The EP also asks for more patience than listeners looking for hyperpop’s instant humor may want to give. Cold Court’s seriousness can make the most chaotic turns feel heavy-handed. When everything is dialed up, emotional contrast gets harder to maintain.
Still, a debut EP doesn’t need to deliver final answers. It needs to make the next move feel necessary. Cold Court clears that bar.
The same pressure-test we apply to messy claims in hard-news analysis, from Hormuz Closure Turns US-Iran Talks Into Leverage Test to Obama Says Iran War Burned Billions and Left US Worse Off, applies here in a different register: separate noise from signal. On Hands Up, the signal is clear enough. This band has instincts worth following.
Listeners who complain that new music feels predictable should reward artists who take ugly, unstable swings. Cold Court's debut EP is exactly that kind of swing.
The record is available on major streaming platforms including Spotify, YouTube Music, Apple Music, Qobuz, and Deezer, according to The Verge. Don’t scan it for one viral hook and move on. Sit with the collisions. The appeal is in the way the songs keep mutating before they can harden into formula.
"Cola" moves more slowly without turning the volume down. "Glass" pushes toward math rock as the guitars get chopped up. "Light", the closer, lands as blown-out, sparkly prog. Those aren’t just genre labels.
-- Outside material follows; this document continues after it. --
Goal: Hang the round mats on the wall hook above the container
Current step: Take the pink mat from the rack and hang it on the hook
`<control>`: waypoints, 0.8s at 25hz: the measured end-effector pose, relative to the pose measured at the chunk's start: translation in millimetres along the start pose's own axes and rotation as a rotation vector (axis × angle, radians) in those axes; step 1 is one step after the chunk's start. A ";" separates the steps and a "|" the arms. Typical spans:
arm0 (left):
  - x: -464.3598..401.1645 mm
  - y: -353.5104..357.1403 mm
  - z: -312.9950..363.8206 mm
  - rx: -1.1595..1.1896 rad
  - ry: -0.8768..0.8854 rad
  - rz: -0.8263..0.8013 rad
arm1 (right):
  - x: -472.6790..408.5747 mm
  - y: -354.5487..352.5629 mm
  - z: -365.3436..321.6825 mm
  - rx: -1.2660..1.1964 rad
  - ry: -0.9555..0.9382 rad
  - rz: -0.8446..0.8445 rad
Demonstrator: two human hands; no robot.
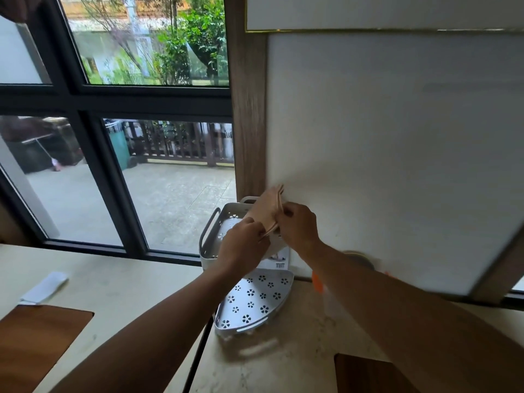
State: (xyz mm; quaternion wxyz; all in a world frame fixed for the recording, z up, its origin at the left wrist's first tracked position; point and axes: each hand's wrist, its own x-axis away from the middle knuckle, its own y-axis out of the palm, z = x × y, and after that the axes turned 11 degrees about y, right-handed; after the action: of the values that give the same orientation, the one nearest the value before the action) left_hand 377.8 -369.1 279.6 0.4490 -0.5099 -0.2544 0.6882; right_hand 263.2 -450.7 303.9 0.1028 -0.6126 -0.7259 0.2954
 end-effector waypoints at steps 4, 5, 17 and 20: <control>0.6 -19.5 29.7 0.045 0.024 0.128 | 7.1 -25.4 -20.5 -0.041 -0.096 0.051; 1.9 -24.0 39.3 0.053 0.026 0.152 | 9.8 -34.0 -22.5 -0.066 -0.110 0.058; 50.8 1.4 162.3 0.108 0.033 0.221 | 77.3 -190.9 34.0 0.130 -0.220 -0.013; 57.3 14.8 168.7 0.230 -0.110 0.125 | 98.6 -223.8 60.5 0.237 -0.231 -0.108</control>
State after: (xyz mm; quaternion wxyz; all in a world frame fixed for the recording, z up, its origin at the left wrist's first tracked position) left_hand 211.2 -307.5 299.7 0.4459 -0.4315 -0.1660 0.7665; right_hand 24.3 -392.0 358.4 0.1058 -0.5183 -0.7248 0.4414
They’re clues about a band testing which instincts can survive contact with one another.
Cold Court’s flaws point toward possibility, not emptiness. If Mini Serrano and Jojo Lavina-Maldonado keep trusting the chaos while sharpening the songs around it, Hands Up may end up looking less like a messy first step and more like the warning flare.
- Cold Court’s debut stands out by making genre overload feel emotionally purposeful rather than gimmicky.
- The EP signals a fresh Philly duo willing to reject clean playlist-friendly polish for instability and tension.
- "Nina" shows how the band turns familiar dance-punk and prog influences into unpredictable glitch-pop chaos.